■ **Task to complete**:
Copy nothing but the lines below running from the line containing "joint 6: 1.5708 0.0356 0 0" through the line containing "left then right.", both end lines included.

-------------------------

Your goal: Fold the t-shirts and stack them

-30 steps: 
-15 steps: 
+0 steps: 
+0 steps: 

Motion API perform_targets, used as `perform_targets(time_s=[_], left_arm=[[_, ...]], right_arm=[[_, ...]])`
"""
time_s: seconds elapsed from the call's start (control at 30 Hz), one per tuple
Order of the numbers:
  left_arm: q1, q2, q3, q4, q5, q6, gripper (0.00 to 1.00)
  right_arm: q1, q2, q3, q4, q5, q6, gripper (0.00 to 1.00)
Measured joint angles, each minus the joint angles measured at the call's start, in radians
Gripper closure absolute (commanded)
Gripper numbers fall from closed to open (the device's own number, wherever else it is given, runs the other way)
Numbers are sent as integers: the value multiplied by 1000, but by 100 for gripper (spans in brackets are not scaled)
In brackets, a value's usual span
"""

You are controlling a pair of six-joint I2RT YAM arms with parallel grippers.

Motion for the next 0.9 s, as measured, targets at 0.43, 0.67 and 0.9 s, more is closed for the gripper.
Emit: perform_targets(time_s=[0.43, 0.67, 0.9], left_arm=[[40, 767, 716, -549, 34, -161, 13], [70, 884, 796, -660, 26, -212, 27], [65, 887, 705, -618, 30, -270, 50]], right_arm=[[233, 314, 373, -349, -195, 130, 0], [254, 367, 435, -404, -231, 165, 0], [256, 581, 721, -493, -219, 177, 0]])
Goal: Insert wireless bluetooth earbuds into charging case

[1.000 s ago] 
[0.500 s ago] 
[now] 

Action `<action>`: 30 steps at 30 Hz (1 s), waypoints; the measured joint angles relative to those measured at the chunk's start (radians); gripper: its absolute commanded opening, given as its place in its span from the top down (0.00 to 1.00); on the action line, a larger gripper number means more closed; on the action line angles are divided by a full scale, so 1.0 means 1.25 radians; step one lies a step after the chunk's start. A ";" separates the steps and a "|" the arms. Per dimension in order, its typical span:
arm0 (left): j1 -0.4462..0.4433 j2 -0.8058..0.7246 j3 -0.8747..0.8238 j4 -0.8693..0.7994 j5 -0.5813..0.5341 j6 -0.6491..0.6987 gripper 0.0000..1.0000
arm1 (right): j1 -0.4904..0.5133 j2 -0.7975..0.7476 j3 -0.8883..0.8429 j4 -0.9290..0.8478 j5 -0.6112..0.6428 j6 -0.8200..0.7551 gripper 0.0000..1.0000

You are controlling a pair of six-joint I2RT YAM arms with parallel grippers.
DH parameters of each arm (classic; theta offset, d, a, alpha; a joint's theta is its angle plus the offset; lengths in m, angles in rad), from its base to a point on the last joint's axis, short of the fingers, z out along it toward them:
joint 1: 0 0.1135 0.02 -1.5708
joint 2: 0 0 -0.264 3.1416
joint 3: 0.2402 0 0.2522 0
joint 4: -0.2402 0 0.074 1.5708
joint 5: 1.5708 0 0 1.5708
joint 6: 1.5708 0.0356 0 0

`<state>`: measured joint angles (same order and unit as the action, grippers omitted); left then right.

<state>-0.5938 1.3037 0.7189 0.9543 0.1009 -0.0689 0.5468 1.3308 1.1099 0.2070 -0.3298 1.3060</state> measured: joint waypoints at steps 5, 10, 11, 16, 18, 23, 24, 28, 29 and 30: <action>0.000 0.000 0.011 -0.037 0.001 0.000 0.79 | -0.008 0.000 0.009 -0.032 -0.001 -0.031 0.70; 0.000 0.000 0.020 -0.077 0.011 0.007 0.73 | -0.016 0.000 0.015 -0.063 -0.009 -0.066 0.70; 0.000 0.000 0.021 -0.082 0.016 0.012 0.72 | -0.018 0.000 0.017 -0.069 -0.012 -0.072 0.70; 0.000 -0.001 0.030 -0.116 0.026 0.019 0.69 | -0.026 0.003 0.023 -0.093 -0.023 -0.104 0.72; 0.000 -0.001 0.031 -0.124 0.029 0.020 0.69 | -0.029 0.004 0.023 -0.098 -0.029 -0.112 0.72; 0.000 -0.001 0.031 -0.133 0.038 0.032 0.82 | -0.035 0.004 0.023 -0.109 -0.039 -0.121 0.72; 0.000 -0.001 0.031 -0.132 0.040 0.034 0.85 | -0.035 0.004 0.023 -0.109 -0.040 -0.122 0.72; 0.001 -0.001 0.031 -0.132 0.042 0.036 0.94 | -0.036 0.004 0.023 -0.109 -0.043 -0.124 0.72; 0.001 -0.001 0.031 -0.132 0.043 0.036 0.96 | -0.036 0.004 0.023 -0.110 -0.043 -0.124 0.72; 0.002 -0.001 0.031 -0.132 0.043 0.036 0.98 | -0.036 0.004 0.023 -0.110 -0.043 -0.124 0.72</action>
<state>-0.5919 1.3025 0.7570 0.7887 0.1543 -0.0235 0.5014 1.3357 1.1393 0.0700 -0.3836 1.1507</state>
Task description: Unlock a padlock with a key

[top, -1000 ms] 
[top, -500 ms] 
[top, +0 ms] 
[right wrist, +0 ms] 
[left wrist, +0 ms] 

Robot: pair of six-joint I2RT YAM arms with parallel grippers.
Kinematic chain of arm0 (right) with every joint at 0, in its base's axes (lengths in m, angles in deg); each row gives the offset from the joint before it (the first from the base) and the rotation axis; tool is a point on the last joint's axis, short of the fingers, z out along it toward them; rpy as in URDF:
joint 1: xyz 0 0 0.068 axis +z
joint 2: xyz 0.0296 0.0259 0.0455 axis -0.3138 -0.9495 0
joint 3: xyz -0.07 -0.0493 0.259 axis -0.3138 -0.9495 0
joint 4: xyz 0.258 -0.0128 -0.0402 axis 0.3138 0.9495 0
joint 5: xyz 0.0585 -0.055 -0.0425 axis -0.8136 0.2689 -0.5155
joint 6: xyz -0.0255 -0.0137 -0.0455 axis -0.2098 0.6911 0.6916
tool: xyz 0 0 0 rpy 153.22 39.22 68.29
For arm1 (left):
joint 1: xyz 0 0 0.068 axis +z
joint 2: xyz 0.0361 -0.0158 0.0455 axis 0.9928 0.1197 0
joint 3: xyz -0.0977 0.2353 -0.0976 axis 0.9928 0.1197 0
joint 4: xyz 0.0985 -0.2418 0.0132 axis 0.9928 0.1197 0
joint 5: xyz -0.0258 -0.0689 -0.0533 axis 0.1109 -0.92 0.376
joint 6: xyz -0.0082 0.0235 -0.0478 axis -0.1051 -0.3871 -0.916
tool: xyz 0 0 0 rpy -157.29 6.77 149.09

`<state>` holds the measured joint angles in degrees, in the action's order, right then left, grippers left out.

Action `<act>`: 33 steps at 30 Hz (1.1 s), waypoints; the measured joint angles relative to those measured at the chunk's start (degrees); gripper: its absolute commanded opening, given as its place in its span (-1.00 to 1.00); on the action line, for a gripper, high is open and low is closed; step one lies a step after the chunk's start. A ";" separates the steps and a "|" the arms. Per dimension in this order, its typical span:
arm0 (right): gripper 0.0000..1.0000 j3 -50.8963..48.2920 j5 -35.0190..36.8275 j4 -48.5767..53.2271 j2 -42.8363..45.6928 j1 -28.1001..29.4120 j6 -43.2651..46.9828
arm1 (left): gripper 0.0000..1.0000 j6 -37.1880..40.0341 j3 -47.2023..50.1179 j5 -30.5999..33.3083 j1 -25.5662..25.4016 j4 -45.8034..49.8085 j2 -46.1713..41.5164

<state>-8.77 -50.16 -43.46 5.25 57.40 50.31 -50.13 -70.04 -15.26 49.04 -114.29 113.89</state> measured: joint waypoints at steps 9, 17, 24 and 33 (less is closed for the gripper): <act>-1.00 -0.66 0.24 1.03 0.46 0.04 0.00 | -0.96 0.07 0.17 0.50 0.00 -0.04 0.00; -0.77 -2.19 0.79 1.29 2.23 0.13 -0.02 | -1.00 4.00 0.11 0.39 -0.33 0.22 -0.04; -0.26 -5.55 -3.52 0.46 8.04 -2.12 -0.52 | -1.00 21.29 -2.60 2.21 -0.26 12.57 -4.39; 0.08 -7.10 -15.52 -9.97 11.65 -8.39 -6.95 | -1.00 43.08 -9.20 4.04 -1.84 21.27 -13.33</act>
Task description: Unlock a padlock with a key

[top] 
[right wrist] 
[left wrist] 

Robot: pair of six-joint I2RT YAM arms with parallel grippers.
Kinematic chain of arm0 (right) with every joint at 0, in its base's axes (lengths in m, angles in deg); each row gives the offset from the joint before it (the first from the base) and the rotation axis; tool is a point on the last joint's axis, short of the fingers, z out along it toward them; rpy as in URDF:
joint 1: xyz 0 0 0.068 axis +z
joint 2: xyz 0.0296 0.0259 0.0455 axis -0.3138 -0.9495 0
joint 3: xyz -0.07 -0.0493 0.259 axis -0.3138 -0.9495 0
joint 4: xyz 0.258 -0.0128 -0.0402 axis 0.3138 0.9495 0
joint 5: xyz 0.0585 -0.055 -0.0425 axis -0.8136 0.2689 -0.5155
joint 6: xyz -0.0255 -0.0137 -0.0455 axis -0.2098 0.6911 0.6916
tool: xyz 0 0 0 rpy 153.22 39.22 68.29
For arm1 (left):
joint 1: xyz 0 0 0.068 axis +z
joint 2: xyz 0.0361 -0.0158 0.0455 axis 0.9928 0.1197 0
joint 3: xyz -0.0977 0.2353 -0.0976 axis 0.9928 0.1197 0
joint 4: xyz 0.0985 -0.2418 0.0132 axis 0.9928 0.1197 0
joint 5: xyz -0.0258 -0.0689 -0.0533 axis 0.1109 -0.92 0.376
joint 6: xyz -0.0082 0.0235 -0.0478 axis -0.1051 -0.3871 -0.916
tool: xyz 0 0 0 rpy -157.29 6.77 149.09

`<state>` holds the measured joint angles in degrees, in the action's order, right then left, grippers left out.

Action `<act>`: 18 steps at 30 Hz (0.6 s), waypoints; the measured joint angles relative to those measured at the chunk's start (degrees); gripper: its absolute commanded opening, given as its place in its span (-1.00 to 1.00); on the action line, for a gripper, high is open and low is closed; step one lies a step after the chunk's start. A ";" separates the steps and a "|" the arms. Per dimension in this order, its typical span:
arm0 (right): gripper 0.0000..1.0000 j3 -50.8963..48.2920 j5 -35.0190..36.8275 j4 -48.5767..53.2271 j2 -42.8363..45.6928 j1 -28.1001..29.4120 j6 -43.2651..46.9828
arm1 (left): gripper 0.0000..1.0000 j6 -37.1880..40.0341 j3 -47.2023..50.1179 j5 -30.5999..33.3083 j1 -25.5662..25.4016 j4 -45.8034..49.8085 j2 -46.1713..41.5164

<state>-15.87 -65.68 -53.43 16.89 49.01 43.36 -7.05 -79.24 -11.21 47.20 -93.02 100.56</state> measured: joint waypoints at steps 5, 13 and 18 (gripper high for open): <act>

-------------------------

■ **Response for this exercise**:
joint 6: 1.5708 0.0356 0 0

`<state>`: measured joint angles (same order and unit as the action, grippers omitted); left then right.

Nothing else is needed to complete the answer.